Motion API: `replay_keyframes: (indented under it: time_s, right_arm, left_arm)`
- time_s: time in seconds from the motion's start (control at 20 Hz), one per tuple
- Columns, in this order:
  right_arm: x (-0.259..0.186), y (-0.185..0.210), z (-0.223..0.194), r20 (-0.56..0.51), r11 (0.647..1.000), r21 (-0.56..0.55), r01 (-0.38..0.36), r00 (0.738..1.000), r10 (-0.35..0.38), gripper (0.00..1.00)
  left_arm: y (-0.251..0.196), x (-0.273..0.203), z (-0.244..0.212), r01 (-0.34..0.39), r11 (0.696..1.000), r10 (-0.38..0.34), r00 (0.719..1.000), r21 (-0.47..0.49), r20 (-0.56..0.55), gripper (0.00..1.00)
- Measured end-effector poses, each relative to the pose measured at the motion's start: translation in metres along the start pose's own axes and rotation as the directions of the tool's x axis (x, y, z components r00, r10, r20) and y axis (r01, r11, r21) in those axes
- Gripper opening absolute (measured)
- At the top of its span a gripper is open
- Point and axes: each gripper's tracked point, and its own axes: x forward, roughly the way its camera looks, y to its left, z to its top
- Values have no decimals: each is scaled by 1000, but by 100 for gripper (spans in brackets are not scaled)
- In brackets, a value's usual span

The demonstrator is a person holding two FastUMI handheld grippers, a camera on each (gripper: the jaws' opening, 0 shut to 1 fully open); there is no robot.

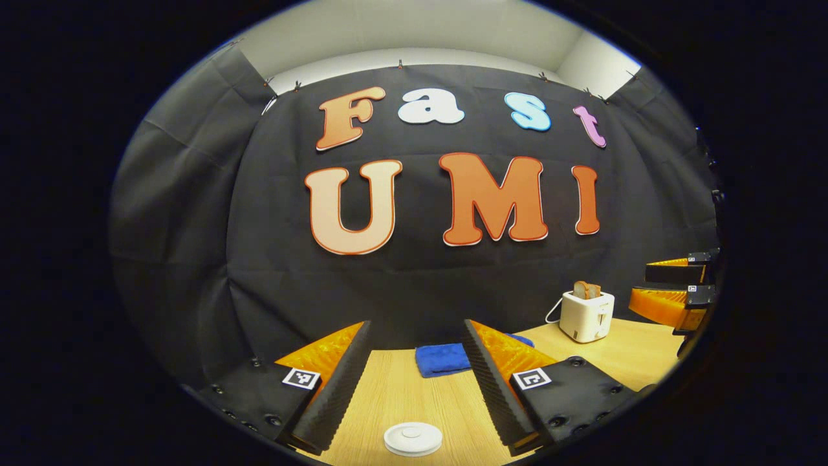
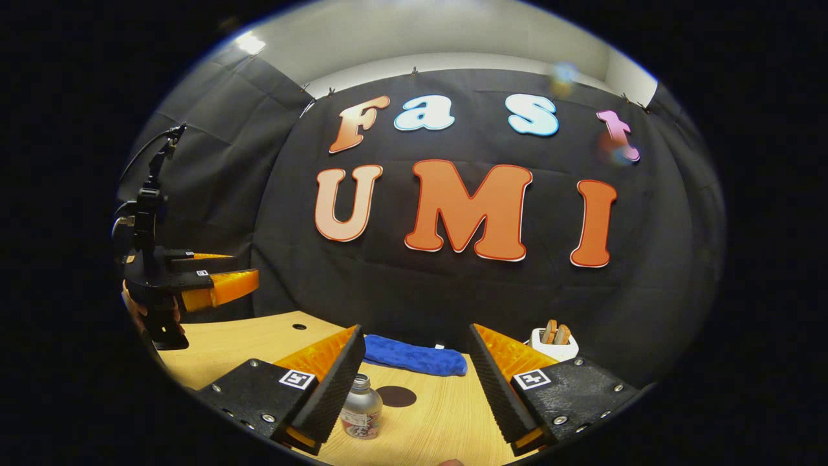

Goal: Open the teacup lid with one hand, grasp the water bottle and pour water into the teacup with the other hand; after pouring, place the water bottle on the coaster and then close the teacup lid.

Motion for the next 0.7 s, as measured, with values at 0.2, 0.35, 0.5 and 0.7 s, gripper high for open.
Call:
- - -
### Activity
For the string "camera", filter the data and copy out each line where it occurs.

### Expected output
- Point and axes: each gripper's tracked point, and its own axes: x forward, roughly the way its camera looks, y to its left, z to its top
The demonstrator is a person holding two FastUMI handheld grippers, a camera on each (gripper: the jaws' opening, 0 shut to 1 fully open); there is no robot.

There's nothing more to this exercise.